Text produced has long strings of words with no spaces

I’m not too sure about the VAD stuff, it’s quite intrusive, and will probably add more complexity when we don’t need any. If you think it’s useful to document that in the FAQ, why not, do that :).

Basically the deal is that what we train on is few minutes at top, so the model gets tricked with much longer sequences. This might change in the future, however.

Actually I implemented both VAD and fixed length chunking and the problem remains. I think something else is broken. I documented more details here: Longer audio files with Deep Speech

It might also just be the result of training VS real world usage. We know that non-native american speakers have less good results (myself included) because of the training dataset. Hopefully when training includes broader accents it will be better. If you can record clear audio clips of 5 - 10 secs (sometimes, microphones produces strange stuff also) and make sure you try with and without the language model :slight_smile:

I don’t believe it’s the accents or acoustic model - if I run without the language model no words are put together, so the problem looks like it’s in the language model somehow.

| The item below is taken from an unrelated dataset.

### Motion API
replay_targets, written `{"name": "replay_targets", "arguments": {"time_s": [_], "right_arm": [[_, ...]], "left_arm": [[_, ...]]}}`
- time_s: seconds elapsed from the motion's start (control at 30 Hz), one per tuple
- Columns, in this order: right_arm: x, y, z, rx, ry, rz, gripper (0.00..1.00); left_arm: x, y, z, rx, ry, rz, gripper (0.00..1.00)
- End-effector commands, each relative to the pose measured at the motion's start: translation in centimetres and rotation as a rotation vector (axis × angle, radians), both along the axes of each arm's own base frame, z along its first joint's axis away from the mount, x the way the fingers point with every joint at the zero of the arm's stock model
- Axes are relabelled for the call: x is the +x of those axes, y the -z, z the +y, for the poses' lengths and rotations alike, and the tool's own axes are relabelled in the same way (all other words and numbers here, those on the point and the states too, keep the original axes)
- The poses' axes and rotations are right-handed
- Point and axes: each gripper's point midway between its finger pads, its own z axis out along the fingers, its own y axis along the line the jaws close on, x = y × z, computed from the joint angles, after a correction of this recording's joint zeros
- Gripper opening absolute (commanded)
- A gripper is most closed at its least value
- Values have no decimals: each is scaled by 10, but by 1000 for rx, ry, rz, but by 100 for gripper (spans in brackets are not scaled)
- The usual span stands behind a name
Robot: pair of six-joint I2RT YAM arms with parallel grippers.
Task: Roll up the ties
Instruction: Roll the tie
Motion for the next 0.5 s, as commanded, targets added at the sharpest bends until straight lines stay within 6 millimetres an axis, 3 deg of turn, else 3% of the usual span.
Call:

I’d like to add some custom words to the language model to see if that helps the garbled words issue, but I can’t regenerate it since the real vocab.txt is not available. Is there any way I can privately get it to aid debugging and testing of this issue?

Can you share the output with and without the language model, please ? And with short and long audio clips ?

The text used to train the language model was/is a combination of texts from the Fisher, Switchboard, and other corpora. As Fisher + Switchboard are licensed to only be used within Mozilla, unfortunately, I can’t provide the text used to train the language model to you.

The issue of long audio files is addressed in the README

Once everything is installed you can then use the deepspeech binary to do speech-to-text on short, approximately 5 second, audio files (currently only WAVE files with 16-bit, 16 kHz, mono are supported in the Python client)

@bradneuberg Could you provide example audio clips? This would help locate the source of your problem

Okay, I’ve put together test files with results that show the issue is related to the language model somehow rather than the length of the audio or the acoustic model.

I’ve provided 10 chunked WAV files at 16khz 16 bit depth, each 4 seconds long, that are a subset of my full 15 minute audio file:

The audio segments deliberately include occasional out-of-vocabulary terms, mostly technical, such as “OKR”, “EdgeStore”, “CAPE”, etc.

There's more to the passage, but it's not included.